* _EXERCISE AIM_: The required result is a copy of each line below in which "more" appears.

* _PROVIDED RECORDS_:
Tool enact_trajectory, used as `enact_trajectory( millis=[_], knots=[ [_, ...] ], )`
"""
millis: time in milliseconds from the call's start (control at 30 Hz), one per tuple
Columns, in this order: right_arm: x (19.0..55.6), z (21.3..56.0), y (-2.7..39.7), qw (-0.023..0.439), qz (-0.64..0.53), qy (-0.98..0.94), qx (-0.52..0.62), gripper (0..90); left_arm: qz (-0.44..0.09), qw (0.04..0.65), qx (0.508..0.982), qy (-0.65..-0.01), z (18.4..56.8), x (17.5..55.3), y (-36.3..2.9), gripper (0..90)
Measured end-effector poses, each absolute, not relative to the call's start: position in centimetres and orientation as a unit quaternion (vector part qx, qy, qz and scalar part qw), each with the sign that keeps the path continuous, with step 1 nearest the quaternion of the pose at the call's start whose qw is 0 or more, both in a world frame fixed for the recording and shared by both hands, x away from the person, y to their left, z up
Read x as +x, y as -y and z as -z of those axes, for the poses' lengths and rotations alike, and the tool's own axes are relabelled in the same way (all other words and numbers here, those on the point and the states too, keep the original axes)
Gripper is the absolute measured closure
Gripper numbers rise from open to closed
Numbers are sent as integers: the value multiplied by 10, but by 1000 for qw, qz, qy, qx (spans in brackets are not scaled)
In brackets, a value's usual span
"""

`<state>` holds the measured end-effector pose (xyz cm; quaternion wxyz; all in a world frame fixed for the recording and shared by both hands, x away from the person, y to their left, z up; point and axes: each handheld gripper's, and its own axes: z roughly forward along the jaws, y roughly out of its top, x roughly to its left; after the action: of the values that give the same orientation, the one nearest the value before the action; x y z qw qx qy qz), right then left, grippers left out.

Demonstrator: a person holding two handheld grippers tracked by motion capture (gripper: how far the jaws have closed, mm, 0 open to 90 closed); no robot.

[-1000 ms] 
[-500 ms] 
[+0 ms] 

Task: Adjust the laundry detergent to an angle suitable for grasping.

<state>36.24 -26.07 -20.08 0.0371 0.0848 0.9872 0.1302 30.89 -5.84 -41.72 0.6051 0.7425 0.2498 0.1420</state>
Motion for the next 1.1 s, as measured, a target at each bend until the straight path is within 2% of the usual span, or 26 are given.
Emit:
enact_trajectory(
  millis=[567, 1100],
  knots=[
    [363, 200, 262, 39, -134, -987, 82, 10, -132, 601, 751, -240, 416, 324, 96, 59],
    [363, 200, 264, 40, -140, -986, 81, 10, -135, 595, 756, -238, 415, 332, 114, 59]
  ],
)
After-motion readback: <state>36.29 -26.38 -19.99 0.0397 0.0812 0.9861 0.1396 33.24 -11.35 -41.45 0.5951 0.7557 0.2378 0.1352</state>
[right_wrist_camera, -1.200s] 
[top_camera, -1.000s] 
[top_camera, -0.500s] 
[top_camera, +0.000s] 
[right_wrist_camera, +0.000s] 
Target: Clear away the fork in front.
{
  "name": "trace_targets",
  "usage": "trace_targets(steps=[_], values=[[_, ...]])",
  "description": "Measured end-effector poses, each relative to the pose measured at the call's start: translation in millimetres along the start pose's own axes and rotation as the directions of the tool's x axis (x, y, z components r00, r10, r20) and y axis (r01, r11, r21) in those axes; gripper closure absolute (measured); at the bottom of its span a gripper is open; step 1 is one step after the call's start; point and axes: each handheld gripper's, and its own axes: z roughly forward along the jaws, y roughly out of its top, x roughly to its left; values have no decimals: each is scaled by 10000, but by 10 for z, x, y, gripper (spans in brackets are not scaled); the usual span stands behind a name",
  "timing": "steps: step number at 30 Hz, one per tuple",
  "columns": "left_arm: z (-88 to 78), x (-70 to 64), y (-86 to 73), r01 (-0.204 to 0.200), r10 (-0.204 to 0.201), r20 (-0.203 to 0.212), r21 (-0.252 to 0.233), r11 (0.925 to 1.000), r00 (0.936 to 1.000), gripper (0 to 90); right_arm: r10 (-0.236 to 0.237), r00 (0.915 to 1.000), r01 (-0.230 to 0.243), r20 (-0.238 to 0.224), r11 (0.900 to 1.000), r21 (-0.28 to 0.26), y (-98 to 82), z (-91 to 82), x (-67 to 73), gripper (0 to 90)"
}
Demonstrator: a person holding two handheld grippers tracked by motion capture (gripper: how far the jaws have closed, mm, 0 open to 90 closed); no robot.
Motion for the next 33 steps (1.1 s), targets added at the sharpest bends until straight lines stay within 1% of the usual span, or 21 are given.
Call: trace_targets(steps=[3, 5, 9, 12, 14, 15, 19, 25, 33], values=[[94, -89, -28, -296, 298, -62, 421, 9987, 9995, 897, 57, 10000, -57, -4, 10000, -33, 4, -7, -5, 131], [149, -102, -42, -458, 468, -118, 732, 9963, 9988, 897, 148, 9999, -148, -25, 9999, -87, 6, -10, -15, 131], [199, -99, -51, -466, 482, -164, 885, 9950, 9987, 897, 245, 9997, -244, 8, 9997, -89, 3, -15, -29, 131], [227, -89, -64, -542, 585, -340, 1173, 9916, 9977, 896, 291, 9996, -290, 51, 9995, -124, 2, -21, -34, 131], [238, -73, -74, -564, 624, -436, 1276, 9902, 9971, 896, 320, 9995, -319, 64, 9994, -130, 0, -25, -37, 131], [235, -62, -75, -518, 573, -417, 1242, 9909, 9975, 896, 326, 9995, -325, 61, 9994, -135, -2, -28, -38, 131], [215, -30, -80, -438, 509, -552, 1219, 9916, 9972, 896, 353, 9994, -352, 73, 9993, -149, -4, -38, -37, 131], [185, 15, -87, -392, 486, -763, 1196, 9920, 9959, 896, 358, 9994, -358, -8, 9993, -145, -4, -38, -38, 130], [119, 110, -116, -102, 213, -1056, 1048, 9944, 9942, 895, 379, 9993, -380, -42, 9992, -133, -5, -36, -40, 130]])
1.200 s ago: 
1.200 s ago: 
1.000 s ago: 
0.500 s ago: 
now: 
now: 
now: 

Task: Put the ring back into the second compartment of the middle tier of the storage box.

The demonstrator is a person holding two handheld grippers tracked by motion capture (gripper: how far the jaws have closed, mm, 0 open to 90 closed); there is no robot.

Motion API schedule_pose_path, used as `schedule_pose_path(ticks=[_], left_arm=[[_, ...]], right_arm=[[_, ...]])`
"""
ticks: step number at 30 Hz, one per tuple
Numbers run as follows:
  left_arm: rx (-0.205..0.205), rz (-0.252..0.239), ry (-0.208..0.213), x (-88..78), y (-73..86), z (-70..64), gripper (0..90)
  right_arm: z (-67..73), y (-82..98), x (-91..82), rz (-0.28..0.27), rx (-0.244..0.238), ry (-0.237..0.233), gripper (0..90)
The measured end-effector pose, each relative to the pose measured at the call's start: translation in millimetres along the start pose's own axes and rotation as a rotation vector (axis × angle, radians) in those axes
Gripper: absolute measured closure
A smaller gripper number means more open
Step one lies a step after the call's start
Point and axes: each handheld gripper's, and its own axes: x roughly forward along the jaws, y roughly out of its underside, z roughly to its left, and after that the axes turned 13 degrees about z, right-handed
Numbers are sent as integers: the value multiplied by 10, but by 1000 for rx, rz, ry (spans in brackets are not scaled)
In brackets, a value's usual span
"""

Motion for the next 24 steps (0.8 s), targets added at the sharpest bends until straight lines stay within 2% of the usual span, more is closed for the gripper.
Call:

* _RESPONSE FOR THIS EXERCISE_:
Measured end-effector poses, each absolute, not relative to the call's start: position in centimetres and orientation as a unit quaternion (vector part qx, qy, qz and scalar part qw), each with the sign that keeps the path continuous, with step 1 nearest the quaternion of the pose at the call's start whose qw is 0 or more, both in a world frame fixed for the recording and shared by both hands, x away from the person, y to their left, z up
A smaller gripper number means more open
Motion for the next 24 steps (0.8 s), targets added at the sharpest bends until straight lines stay within 2% of the usual span, more is closed for the gripper.

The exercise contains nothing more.